Coverage tools answer exactly one question: while my tests ran, which lines (or branches) of code executed at least once? That's it. A line goes from "red" to "green" the instant the test runner steps through it — whether or not the test looked at the result, whether or not the result was right, whether or not the test even has a single check in it.
This is the most misunderstood number in software. People read "92% coverage" as "92% of my code is tested and working." It means nothing of the sort. It means 92% of your lines ran during the test suite. The 8% that didn't run is genuinely, provably untested — that part is useful. But the 92% that did run could be flawless, or it could be a minefield of bugs that no test would ever catch, and the coverage number cannot tell the two apart.
This page is about that gap. By the end you'll be able to look at a "100%" report and ask the right follow-up question — but did the tests check anything? — instead of trusting the colour green.
The mindset shift: coverage is a lower bound on what's untested, not an upper bound on quality. It can only ever tell you "you definitely did not test this." It can never tell you "what you tested is right." Read it as a list of gaps to investigate, never as a grade on your work.
Prerequisites¶
- Required: You've written at least a handful of unit tests in some language (examples use Python and a little Go), and you know what an assertion is —
assert,expect(...).toBe(...),if got != want { t.Errorf(...) }. - Required: You've seen a coverage report or a coverage badge (the percentage, the red/green lines).
- Helpful: You've read 01 — Line, Branch & Path Coverage, so you know what "covered" counts (a line ran) and what it doesn't.
- Helpful: You've at least once felt the false comfort of a high coverage number. You're about to learn why it was false.
Glossary¶
| Term | Plain-English meaning |
|---|---|
| Coverage | The percentage of your code that ran while the tests executed. Nothing more. |
| Covered line | A line that executed at least once during the test run. "Green." |
| Assertion | A check inside a test that fails the test if a value is wrong (assert x == 5). The part that actually tests. |
| Oracle | The thing that decides "right or wrong." In a test, the oracle is the assertions. No assertion → no oracle → nothing is being judged. |
| Edge case | An unusual input that breaks naive code: empty list, zero, negative, null, the boundary value. |
| Happy path | The normal, everything-works input. The easy case tests usually cover. |
| Error path | The code that runs when something fails (an exception, a bad input).
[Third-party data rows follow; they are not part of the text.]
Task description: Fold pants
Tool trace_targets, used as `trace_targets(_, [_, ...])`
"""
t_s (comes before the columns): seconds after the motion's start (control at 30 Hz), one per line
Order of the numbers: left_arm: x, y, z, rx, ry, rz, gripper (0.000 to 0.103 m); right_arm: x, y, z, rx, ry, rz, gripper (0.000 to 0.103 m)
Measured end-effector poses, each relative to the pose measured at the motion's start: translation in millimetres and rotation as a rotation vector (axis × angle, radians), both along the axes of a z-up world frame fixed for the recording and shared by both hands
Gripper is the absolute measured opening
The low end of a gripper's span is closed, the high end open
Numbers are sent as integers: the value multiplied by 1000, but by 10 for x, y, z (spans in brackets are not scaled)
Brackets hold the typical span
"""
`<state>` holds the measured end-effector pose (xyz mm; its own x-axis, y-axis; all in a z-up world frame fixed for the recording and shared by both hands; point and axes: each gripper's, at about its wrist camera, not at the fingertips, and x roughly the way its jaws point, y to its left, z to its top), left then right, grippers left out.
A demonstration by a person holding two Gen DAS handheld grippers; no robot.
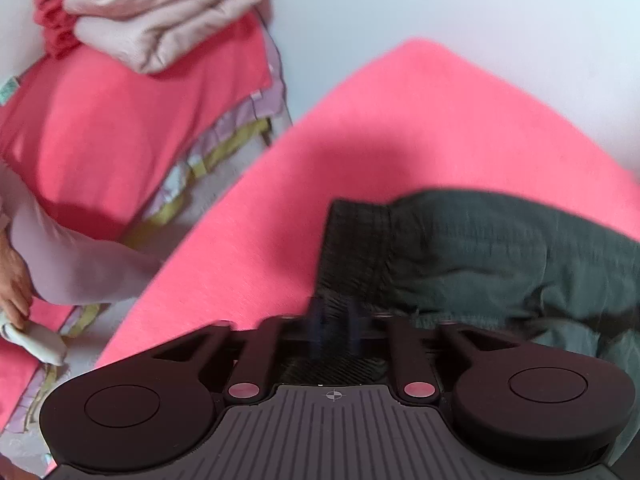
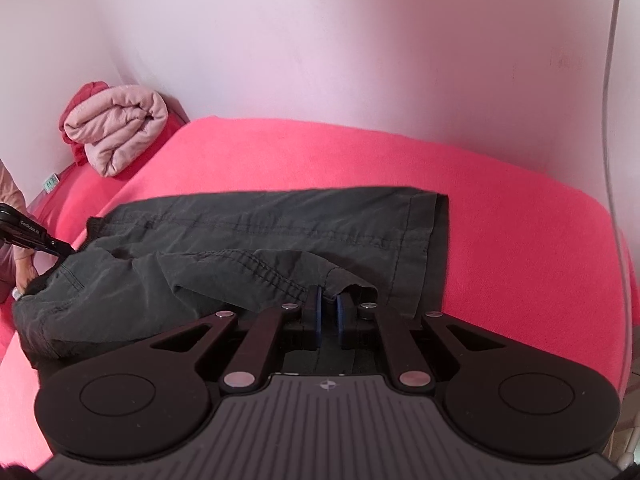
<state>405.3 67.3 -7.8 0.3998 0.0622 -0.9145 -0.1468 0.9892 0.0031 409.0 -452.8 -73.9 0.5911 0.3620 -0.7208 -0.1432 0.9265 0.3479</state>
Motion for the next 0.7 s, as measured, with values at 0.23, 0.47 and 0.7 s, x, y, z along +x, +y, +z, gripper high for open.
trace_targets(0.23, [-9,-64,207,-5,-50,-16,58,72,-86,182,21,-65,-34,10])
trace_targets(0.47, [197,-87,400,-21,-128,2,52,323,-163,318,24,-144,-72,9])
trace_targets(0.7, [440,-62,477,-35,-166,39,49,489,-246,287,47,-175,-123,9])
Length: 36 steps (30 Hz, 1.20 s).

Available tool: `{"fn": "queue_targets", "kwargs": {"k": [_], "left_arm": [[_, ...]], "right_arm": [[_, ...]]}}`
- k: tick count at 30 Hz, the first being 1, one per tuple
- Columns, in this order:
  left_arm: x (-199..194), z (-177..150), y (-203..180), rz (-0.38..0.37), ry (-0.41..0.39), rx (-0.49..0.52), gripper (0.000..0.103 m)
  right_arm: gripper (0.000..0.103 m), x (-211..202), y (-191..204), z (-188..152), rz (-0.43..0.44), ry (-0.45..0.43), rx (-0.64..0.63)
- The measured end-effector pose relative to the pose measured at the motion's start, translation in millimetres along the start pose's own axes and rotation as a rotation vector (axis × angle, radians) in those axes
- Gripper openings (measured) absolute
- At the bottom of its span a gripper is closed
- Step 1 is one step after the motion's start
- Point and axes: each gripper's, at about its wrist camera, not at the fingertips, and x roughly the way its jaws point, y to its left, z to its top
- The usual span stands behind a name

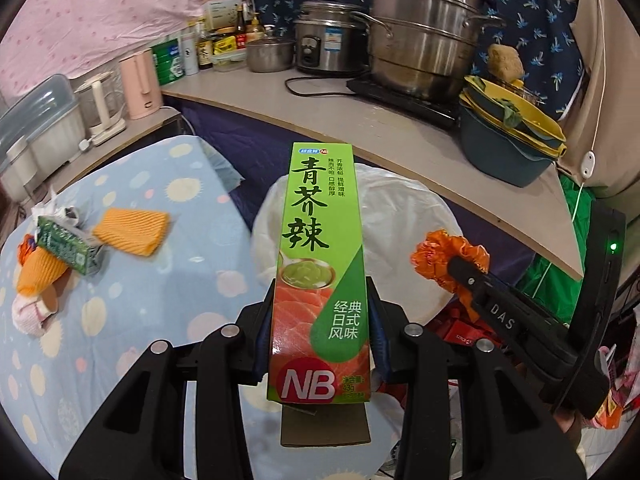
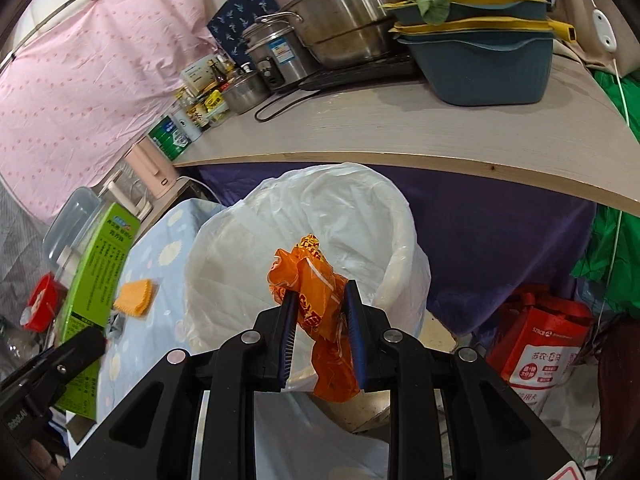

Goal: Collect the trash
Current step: 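Carry both items over the white trash bag and open both grippers, then withdraw both grippers from the bin back toward the table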

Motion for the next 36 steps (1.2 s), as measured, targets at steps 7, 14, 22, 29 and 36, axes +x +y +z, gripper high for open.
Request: {"fn": "queue_targets", "kwargs": {"k": [7, 14, 22, 29, 36], "left_arm": [[21, 7, -16, 0.002, 0.018, 0.015, 0.037], [38, 9, -20, 0.015, 0.048, 0.017, 0.037], [55, 8, -18, 0.019, 0.087, 0.006, 0.037], [62, 9, -13, 0.030, 0.098, -0.006, 0.047], [59, 12, -4, 0.048, 0.085, -0.034, 0.059]], "right_arm": [[0.023, 6, -1, 7, 0.000, -0.004, 0.008], [0.023, 15, 0, 10, -0.005, 0.006, 0.016], [0.028, 25, 2, 12, -0.023, 0.022, 0.025], [0.040, 27, 9, 14, -0.044, 0.002, 0.015], [0.045, 23, 17, 18, -0.040, -0.021, 0.006]]}}
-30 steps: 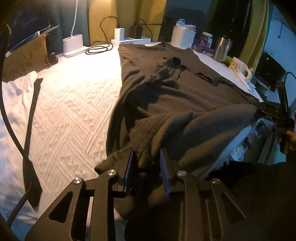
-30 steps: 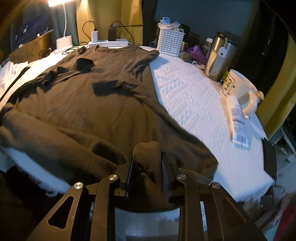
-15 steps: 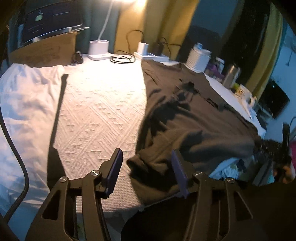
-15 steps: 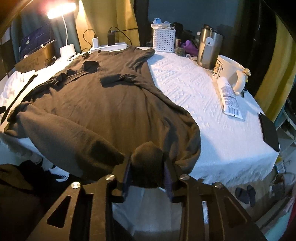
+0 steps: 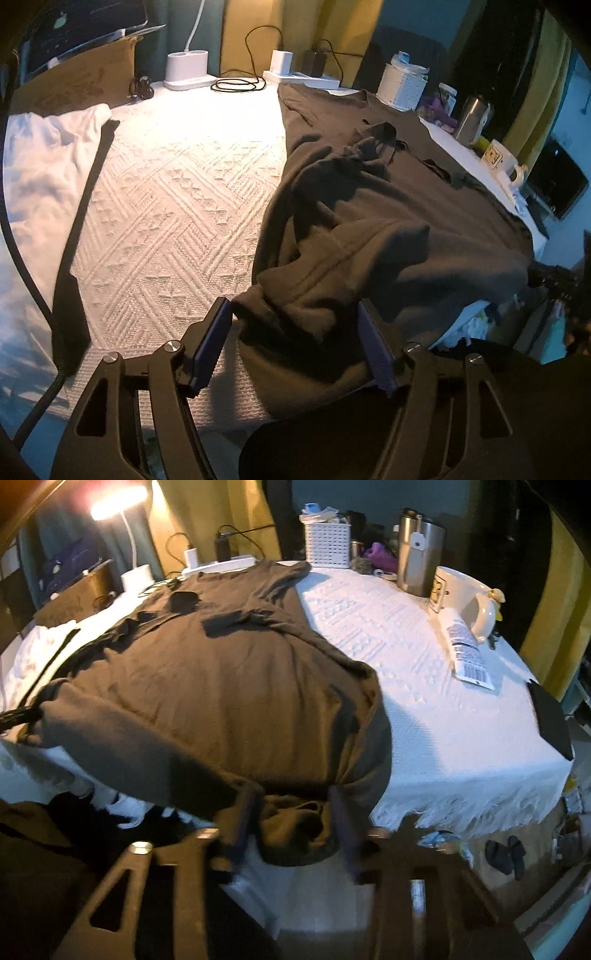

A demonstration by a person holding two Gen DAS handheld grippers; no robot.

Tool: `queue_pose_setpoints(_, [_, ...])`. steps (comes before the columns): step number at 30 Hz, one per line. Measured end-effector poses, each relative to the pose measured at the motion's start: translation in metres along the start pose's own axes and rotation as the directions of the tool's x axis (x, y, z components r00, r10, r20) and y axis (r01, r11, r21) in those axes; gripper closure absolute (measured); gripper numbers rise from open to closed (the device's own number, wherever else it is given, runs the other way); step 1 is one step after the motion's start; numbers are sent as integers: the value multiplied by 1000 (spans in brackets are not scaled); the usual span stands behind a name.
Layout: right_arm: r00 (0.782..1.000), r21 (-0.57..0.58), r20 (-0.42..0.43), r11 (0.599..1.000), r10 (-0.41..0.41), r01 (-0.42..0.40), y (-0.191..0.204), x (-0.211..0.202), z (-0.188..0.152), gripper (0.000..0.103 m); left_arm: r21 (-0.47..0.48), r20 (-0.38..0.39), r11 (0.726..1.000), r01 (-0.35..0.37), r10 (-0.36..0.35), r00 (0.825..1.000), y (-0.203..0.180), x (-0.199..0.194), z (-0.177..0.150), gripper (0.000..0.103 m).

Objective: Fold small clothes
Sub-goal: 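Lift the hem with both tools and fold it toward the collar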

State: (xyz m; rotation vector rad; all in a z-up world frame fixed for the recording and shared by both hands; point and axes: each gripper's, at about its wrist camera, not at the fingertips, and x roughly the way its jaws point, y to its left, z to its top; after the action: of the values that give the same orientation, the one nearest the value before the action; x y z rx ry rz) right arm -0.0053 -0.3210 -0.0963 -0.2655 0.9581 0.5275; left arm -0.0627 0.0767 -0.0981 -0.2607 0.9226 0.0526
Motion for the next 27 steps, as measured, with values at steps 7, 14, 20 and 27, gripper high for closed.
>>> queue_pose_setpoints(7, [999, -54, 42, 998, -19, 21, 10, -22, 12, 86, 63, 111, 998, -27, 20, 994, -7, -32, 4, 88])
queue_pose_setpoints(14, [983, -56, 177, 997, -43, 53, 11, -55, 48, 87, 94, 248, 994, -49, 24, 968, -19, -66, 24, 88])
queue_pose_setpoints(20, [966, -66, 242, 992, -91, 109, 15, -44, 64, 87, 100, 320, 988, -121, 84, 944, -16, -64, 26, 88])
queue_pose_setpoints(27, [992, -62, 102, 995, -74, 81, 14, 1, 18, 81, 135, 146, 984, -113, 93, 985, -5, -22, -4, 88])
Often hard to trigger from a test. |
| Requirement | What the code is supposed to do. Coverage measures the code that exists, never the requirement you forgot to implement. |
| False confidence | Believing your code works because a number is high, when the number measured the wrong thing. |
Core Concept 1 — Covered ≠ Asserted¶
Here is the single most important idea on this page, and the one that surprises almost everyone the first time they see it. A test can run a line of code — covering it — without checking the result at all.
Coverage is recorded by execution. The tool watches which lines the CPU steps through. It has no idea whether your test then looked at the output. So a test with zero assertions still moves lines from red to green.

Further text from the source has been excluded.